Task: Evaluate these options. In the study, the AI agent would approach either immediately upon entry or delayed (after 5+ seconds of browsing).
The GenAI Pipeline
The sales agent wasn't a static script. It utilized a real-time Generative AI pipeline to converse naturally with participants.
Pipeline Steps
-
User Speech — Voice Input
- The participant speaks naturally to the avatar in the VR environment, asking questions like "Which printer is best for beginners?"
-
Speech-to-Text — Azure STT
- The audio input is captured and converted into text string using Azure Cognitive Services, handling ambient noise and voice clarity.
-
LLM Processing — GPT-4 / OpenAI
- The text query is sent to a Large Language Model (GPT-4). The model has system prompts defining it as a 'helpful sales assistant' aware of the product catalog.
-
Text-to-Speech — Azure TTS
- The LLM's text response is converted back into synthesized speech (Azure Neural TTS) and lip-synced by the 3D avatar.
Quantitative Results
Comparing the Immediate (Agent interrupts instantly) vs. Delayed (Agent waits for browsing) conditions across 100 participants.

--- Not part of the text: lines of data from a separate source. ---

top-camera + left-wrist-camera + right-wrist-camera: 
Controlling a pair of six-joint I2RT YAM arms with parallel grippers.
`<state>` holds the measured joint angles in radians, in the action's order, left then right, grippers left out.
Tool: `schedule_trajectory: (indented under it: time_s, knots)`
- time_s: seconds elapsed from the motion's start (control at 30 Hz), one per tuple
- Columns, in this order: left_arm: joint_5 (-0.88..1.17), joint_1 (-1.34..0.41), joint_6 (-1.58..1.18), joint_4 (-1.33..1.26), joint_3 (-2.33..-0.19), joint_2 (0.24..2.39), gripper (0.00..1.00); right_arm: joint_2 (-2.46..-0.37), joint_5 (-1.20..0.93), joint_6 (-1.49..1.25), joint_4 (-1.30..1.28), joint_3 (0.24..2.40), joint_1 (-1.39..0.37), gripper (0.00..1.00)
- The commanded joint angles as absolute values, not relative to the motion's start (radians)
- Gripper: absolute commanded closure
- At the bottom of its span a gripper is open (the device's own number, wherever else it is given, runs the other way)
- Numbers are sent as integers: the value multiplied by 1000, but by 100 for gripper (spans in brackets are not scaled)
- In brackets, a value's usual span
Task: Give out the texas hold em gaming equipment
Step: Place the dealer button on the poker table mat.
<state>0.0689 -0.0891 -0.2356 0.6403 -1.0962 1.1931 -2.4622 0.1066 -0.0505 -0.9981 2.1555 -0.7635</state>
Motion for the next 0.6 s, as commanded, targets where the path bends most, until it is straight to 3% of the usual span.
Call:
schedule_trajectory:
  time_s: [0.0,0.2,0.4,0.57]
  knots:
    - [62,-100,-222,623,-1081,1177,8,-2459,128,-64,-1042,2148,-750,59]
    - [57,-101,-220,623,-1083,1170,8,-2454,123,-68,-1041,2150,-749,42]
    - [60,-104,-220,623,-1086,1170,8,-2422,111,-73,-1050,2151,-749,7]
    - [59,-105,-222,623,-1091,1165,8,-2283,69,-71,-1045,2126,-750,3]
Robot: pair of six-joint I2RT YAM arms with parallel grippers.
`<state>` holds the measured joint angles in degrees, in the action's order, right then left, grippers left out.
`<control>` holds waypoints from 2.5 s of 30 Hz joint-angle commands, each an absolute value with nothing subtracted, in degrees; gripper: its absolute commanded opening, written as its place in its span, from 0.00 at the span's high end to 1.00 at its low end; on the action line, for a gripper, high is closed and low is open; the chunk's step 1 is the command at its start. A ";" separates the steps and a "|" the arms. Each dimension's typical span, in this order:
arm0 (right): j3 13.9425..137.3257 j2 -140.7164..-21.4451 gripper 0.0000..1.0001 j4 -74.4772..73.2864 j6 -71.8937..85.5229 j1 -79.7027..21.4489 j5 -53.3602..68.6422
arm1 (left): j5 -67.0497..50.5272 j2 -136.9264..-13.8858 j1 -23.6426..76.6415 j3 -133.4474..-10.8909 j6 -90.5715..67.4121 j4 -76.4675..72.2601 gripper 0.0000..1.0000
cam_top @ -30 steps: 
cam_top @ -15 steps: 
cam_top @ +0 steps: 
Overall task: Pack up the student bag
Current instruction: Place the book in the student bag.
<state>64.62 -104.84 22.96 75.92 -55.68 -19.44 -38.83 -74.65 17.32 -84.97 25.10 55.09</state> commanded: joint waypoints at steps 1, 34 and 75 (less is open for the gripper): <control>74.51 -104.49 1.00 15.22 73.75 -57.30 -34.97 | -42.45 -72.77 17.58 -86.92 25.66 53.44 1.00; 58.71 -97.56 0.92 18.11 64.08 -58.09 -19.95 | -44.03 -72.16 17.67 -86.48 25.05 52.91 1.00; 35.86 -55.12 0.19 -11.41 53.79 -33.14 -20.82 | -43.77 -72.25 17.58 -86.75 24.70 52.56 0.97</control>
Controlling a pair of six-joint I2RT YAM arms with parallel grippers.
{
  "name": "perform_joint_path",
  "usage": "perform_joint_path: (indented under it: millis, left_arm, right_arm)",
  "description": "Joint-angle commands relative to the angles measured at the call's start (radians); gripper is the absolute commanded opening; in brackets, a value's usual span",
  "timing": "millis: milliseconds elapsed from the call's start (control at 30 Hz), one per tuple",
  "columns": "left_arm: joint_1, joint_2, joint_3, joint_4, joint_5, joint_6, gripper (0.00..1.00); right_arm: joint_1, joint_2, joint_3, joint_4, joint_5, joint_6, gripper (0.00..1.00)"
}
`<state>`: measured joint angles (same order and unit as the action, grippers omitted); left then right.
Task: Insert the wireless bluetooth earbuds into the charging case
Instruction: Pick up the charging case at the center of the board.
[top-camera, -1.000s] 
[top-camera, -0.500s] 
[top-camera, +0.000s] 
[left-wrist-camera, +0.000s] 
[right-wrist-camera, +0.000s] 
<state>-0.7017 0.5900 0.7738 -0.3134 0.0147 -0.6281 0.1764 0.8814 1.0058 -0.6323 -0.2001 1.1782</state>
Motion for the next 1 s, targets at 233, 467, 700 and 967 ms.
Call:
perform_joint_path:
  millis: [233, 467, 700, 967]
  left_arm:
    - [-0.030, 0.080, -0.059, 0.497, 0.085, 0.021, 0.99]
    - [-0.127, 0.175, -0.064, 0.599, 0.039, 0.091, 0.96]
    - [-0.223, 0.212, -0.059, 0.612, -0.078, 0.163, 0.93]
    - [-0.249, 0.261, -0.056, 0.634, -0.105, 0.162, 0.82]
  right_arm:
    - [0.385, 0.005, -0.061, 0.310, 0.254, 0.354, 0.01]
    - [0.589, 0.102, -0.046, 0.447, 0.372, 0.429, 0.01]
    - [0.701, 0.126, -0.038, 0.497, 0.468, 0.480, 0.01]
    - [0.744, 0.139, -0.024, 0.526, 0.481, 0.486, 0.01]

Note: Interactive charts are not available in this version. View the original Hugo site for visualizations.
Key Finding: Timing Matters
The Delayed condition significantly outperformed Immediate interference across all positive metrics. Users preferred autonomy before assistance.
Hypothesis Validation
- ✓ H1: Delayed ↑ Usefulness
- ✓ H2: Delayed ↓ Intrusiveness
- ✓ H3: Delayed ↑ Confidence
- ✓ H4: Delayed ↑ Purchase Intent
Research Data Summary
User Perception (Likert Scale 1-5):
- Perceived Usefulness: Delayed (3.86) vs Immediate (2.93)
- Perceived Intrusiveness: Delayed (1.92) vs Immediate (3.87)

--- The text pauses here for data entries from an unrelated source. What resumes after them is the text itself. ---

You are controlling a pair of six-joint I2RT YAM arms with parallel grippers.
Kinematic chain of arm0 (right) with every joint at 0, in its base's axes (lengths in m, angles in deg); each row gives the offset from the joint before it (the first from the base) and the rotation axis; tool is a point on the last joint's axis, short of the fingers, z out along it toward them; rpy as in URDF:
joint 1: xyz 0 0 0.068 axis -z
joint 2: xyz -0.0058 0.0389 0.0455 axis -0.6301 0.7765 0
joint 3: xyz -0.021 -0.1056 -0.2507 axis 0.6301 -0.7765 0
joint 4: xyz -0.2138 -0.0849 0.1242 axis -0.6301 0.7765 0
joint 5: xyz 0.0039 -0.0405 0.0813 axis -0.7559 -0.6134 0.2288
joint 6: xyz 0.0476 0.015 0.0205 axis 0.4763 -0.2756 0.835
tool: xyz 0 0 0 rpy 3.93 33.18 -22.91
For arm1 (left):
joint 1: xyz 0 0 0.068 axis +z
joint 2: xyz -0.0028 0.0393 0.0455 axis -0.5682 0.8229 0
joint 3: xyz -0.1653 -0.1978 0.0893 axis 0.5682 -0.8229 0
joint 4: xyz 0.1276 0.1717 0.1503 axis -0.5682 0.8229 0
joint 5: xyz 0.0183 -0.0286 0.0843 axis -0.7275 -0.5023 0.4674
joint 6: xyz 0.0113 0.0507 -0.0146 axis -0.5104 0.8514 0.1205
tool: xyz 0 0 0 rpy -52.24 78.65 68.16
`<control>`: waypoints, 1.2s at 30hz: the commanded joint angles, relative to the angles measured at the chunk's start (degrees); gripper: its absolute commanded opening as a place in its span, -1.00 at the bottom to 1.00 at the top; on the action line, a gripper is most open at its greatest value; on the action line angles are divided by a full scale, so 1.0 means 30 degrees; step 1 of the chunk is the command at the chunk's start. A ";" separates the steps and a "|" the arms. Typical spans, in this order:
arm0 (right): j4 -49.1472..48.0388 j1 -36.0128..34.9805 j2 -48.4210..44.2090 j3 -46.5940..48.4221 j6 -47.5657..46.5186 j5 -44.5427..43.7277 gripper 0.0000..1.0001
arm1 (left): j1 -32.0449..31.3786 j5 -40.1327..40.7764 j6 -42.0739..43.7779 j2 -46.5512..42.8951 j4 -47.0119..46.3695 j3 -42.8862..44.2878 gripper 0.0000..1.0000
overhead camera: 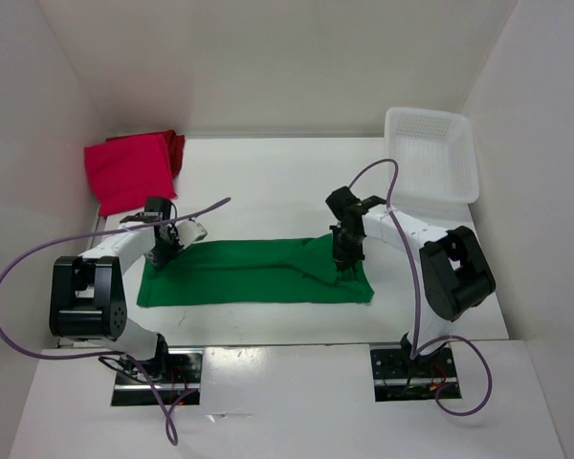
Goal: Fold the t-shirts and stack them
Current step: Fold the other side of the tshirt into a rectangle
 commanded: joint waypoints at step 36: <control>0.0993 0.2139 -0.4984 -0.0961 -0.0473 0.3207 -1.00 | -0.0792 0.2564 0.2440 -0.3587 -0.2437 -0.2897 -0.97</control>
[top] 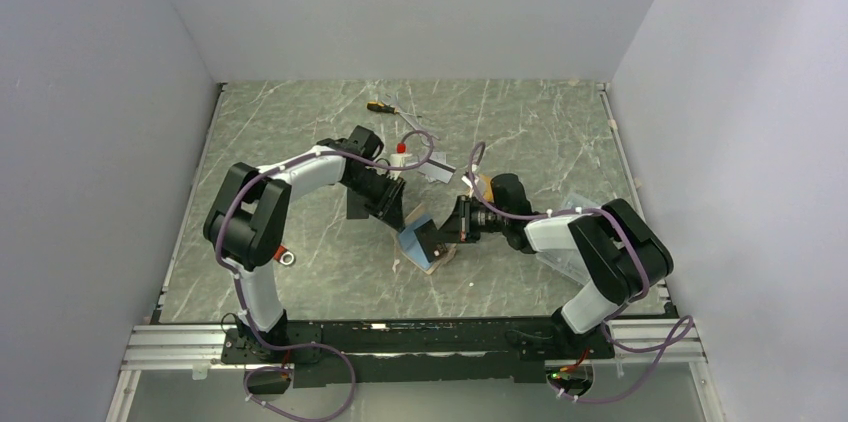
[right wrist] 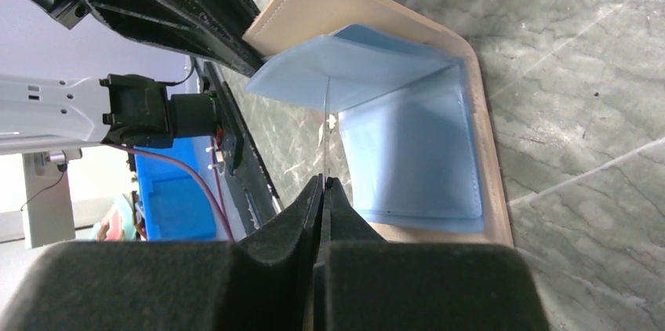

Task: Put the credit cards into the card holder
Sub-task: Open the card holder at the center of the board.

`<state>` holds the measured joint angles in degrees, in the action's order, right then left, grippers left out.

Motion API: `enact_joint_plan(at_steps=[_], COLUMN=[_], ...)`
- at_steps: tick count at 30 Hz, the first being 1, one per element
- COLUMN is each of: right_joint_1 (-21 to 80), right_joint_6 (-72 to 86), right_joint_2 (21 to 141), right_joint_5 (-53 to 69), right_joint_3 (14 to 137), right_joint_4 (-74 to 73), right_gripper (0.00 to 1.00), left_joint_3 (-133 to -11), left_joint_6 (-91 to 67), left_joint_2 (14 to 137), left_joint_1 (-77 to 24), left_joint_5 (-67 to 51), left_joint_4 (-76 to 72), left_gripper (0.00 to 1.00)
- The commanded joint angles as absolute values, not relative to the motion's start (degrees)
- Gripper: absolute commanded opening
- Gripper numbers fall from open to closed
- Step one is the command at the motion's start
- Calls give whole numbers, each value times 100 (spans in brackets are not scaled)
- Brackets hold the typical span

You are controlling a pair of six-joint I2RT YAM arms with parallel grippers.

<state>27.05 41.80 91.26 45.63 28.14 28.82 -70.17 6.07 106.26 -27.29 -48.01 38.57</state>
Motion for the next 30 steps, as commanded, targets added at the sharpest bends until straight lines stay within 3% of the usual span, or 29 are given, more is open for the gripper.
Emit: enact_joint_plan(at_steps=[1,10,15,30], right_joint_1=[2751,2772,2786,2789], right_joint_6=[4110,4078,4018,3477], right_joint_2=[8978,9063,8914,8189], right_joint_5=[4649,4652,4586,4188], right_joint_3=[2967,2929,2964,3185], right_joint_4=[3053,3066,2896,1579], right_gripper=[0,0,0,0], left_joint_3=[-6998,-7007,-6944,-6893], left_joint_6=[529,415,429,426], left_joint_2=[10372,10429,10415,10488], left_joint_1=[-2716,-2689,-2684,-2722], left_joint_5=[-4784,-4879,-4779,-4247], left_joint_4=[3703,3661,3634,3670], left_gripper=[17,17,0,0])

Decision Outcomes (Likert Scale 1-5):
- Decision Confidence: Delayed (4.12) vs Immediate (3.45)
- Purchase Intention: Delayed (3.78) vs Immediate (3.10)

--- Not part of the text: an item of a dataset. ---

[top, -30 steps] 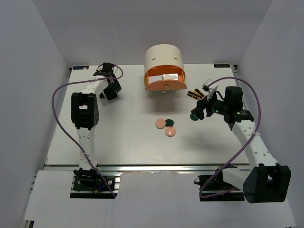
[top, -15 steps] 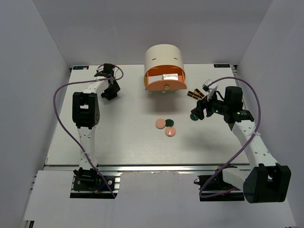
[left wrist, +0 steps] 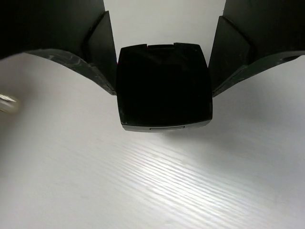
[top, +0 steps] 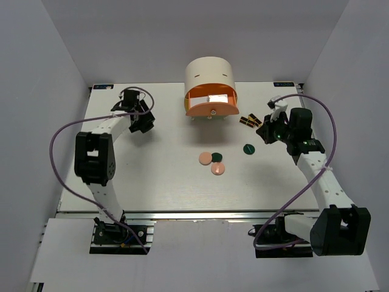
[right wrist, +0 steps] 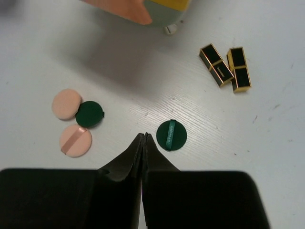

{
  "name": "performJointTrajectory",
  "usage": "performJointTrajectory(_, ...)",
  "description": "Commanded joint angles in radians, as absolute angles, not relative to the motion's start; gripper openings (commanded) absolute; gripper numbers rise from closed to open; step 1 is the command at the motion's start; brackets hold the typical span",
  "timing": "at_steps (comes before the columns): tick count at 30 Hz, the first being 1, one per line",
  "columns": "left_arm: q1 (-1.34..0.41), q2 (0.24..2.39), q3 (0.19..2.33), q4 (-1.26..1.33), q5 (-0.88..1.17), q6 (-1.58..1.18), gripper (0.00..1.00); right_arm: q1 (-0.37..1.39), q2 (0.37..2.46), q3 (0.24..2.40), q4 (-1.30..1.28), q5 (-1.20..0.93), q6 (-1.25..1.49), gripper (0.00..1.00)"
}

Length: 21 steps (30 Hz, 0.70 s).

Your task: Organize the makeup

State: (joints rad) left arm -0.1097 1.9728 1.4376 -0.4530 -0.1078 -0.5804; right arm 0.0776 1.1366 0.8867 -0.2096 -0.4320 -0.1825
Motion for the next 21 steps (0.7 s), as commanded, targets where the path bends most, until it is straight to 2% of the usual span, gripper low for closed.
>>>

Implications for V-Commerce
Respect Autonomy
Users in VR environments value the ability to explore independently. Premature intervention by AI agents breaks immersion and is perceived as annoying rather than helpful.
Context Awareness
Sales agents should be programmed to detect "browsing behavior" (e.g., viewing multiple products) before offering assistance, mirroring effective human sales strategies.
Conclusion
This study demonstrates that the timing of GenAI sales agent intervention is critical in VR commerce environments. A delayed approach that respects user autonomy leads to:
- Higher perceived usefulness
- Lower perceived intrusiveness
- Greater decision confidence
- Increased purchase intention
For VR commerce practitioners, the recommendation is clear: implement browsing-aware AI agents that detect user readiness before offering assistance, rather than interrupting the exploration experience.